Warm-Starting the VQE with Approximate Complex Amplitude Encoding

TL;DR

The evaluation of the approach shows that the warm-started VQE reaches higher quality solutions earlier than the original VQE, and opens the path to fruitful combinations of classical approximation algorithms and quantum algorithms.

Abstract

The Variational Quantum Eigensolver (VQE) is a Variational Quantum Algorithm (VQA) to determine the ground state of quantum-mechanical systems. As a VQA, it makes use of a classical computer to optimize parameter values for its quantum circuit. However, each iteration of the VQE requires a multitude of measurements, and the optimization is subject to obstructions, such as barren plateaus, local minima, and subsequently slow convergence. We propose a warm-starting technique, that utilizes an approximation to generate beneficial initial parameter values for the VQE aiming to mitigate these effects. The warm-start is based on Approximate Complex Amplitude Encoding, a VQA using fidelity estimations from classical shadows to encode complex amplitude vectors into quantum states. Such warm-starts open the path to fruitful combinations of classical approximation algorithms and quantum algorithms.

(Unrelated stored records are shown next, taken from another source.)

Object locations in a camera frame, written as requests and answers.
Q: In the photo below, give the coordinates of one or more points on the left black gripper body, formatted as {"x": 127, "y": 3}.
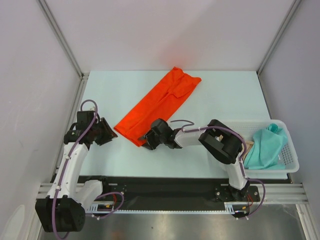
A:
{"x": 95, "y": 128}

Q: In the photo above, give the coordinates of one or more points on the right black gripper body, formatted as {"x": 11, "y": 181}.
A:
{"x": 154, "y": 139}

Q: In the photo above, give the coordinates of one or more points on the orange t-shirt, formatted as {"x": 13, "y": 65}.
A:
{"x": 161, "y": 102}

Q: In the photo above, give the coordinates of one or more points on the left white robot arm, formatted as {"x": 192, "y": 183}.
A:
{"x": 63, "y": 209}

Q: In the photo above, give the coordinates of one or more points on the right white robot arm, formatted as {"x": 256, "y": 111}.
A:
{"x": 224, "y": 144}

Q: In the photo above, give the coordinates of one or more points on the white plastic basket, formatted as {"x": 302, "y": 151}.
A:
{"x": 288, "y": 155}

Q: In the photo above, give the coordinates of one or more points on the beige t-shirt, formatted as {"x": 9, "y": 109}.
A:
{"x": 249, "y": 145}

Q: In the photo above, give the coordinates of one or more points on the teal t-shirt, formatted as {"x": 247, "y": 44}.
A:
{"x": 267, "y": 145}

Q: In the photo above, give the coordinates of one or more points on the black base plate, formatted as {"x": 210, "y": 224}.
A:
{"x": 171, "y": 194}

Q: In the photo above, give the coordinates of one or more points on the left aluminium frame post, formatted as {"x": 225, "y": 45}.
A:
{"x": 54, "y": 25}

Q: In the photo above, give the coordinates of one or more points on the aluminium frame post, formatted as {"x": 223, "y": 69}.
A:
{"x": 54, "y": 25}
{"x": 290, "y": 15}

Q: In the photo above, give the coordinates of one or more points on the right aluminium frame post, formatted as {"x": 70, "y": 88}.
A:
{"x": 290, "y": 15}

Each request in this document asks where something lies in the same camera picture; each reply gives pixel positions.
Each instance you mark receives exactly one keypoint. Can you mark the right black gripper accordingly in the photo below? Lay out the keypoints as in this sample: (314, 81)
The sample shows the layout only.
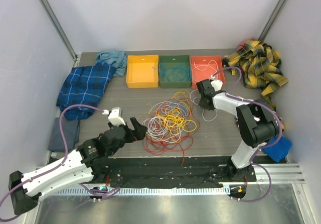
(201, 105)

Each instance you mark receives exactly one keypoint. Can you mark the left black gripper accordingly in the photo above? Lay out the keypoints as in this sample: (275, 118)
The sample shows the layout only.
(138, 133)

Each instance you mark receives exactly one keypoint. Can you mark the yellow plastic bin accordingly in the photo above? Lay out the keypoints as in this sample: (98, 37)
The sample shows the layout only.
(142, 71)

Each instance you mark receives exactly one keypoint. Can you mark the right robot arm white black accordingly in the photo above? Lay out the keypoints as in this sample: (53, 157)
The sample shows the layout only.
(257, 124)

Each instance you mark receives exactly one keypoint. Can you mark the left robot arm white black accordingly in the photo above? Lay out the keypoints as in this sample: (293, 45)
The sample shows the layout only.
(79, 166)

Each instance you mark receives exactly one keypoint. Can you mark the red plastic bin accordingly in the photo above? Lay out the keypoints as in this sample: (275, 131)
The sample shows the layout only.
(202, 67)

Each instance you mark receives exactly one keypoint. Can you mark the green plastic bin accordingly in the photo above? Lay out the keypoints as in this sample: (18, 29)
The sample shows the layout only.
(174, 71)

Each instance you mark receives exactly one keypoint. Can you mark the pink cloth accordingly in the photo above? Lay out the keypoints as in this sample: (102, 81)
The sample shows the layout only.
(241, 45)

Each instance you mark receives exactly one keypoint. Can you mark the yellow plaid shirt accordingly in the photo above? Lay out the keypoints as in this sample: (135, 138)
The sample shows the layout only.
(260, 65)

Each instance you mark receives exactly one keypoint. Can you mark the grey folded cloth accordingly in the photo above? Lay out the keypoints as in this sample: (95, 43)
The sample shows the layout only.
(71, 130)

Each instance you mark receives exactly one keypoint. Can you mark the blue plaid cloth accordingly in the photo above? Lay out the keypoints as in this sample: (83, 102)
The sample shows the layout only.
(84, 86)

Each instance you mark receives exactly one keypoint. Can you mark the light blue cloth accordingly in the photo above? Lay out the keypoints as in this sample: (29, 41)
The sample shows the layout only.
(117, 59)

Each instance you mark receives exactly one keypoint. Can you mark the bright blue cloth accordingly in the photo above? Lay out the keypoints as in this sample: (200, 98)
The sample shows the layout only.
(279, 150)

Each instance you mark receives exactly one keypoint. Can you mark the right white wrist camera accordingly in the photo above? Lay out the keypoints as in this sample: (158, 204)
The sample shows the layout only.
(216, 83)

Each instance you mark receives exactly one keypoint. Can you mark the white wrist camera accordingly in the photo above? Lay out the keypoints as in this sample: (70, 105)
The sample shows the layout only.
(114, 116)
(216, 83)

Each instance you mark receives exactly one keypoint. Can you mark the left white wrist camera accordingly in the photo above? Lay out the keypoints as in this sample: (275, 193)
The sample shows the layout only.
(114, 116)

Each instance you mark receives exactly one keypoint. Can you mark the slotted cable duct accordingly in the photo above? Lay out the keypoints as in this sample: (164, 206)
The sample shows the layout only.
(80, 191)

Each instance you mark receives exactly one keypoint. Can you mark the right aluminium frame post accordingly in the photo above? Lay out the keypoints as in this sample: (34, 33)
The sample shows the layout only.
(272, 19)

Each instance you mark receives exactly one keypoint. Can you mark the aluminium frame post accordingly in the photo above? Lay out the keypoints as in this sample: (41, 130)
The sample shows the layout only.
(56, 24)
(272, 19)

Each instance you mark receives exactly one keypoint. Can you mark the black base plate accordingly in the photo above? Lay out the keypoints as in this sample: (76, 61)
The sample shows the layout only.
(169, 172)

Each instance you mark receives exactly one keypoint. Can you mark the left aluminium frame post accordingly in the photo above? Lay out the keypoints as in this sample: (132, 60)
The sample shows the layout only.
(56, 24)

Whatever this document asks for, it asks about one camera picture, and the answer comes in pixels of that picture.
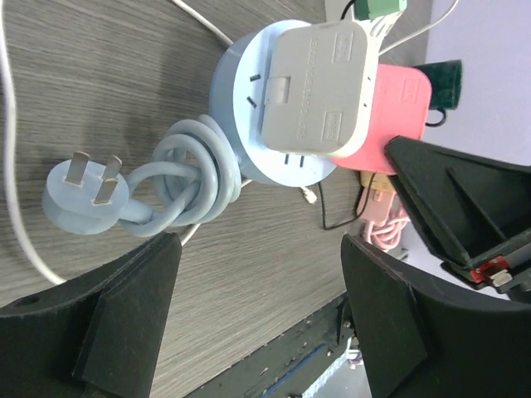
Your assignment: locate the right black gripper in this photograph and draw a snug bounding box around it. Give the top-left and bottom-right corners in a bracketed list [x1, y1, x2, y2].
[385, 137, 530, 303]

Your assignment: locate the thin white usb cable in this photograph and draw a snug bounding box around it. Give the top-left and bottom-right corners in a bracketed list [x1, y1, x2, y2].
[0, 0, 461, 287]

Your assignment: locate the white square plug adapter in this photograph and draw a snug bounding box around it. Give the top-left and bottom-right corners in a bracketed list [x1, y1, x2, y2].
[261, 21, 378, 158]

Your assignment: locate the pink square plug adapter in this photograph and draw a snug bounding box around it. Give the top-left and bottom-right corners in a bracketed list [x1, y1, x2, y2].
[332, 64, 432, 175]

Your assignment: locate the round blue power socket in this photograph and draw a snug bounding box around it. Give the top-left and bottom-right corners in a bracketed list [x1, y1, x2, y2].
[42, 20, 335, 238]

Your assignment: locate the pink power strip with cable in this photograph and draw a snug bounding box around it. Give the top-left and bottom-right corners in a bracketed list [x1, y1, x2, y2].
[357, 171, 410, 252]

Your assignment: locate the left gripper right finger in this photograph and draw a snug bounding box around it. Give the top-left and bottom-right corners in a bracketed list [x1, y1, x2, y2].
[341, 235, 530, 397]

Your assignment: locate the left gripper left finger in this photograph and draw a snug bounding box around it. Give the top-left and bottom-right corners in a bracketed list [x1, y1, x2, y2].
[1, 233, 182, 397]

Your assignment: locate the green plug adapter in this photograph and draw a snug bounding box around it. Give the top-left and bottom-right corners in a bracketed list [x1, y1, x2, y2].
[354, 0, 407, 21]

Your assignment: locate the thin black cable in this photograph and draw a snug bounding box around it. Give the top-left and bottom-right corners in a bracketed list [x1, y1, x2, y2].
[317, 0, 449, 232]

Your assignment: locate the dark green mug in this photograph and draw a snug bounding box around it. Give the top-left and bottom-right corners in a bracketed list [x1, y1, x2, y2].
[415, 60, 463, 110]

In particular, the evaluation of our approach shows that the warm-started VQE reaches higher quality solutions earlier than the original VQE.

Figures (5)

• Figure 1: Shaping WS-VQE: a) The standard VQE without warm-start. b) A simple warm-start for the VQE using amplitude encoding to prepend a biased initial state based on an approximate eigenvector $\vec{v}$ to the VQE Ansatz. c) A warm-start for the VQE that prepends a pretrained ACAE Ansatz instead of amplitude encoding. d) Our approach, a warm-start for VQE based on ACAE pretraining of the VQE Ansatz to approximately encode a given approximate eigenvector.
• Figure 2: Qiskit's hardware efficient SU(2) Ansatz (EfficientSU2) with two repetitions as used in the evaluation qiskit.
• Figure 3: Median approximation ratio (horizontal markers) reached after $80$ iterations of VQE on $1\,000$ random problem instances per number of shots.
• Figure 4: Progress of the (WS-)VQE optimization: Median approximation ratio after each iteration $i\in\{20, \dots, 100\}$ for the $500$ problem instances (see \ref{['subsec:problem-instances']}) with different initial step sizes $\varrho$, as declared in \ref{['subsec:optimizer-config']}.
• Figure 5: Slices of the parameter space of VQE and ACAE (left) for three different problem instances as compared to the actual fidelity of the quantum states prepared by the Ansatz to the approximate and an optimal eigenvector of the instance, $\vec{v}_\text{approx.}$ and $\vec{v}_\text{opt.}$, (right). Each line corresponds to a problem instance as described in \ref{['subsec:problem-instances']} for which a random two-dimensional slice of the full 18-dimensional parameter space of the Ansatz depicted in \ref{['fig:circuit']} is plotted. The remaining parameter values were selected uniformly at random from $[-\pi, \pi]$. Labels on the color bars indicate minimum and maximum values observed.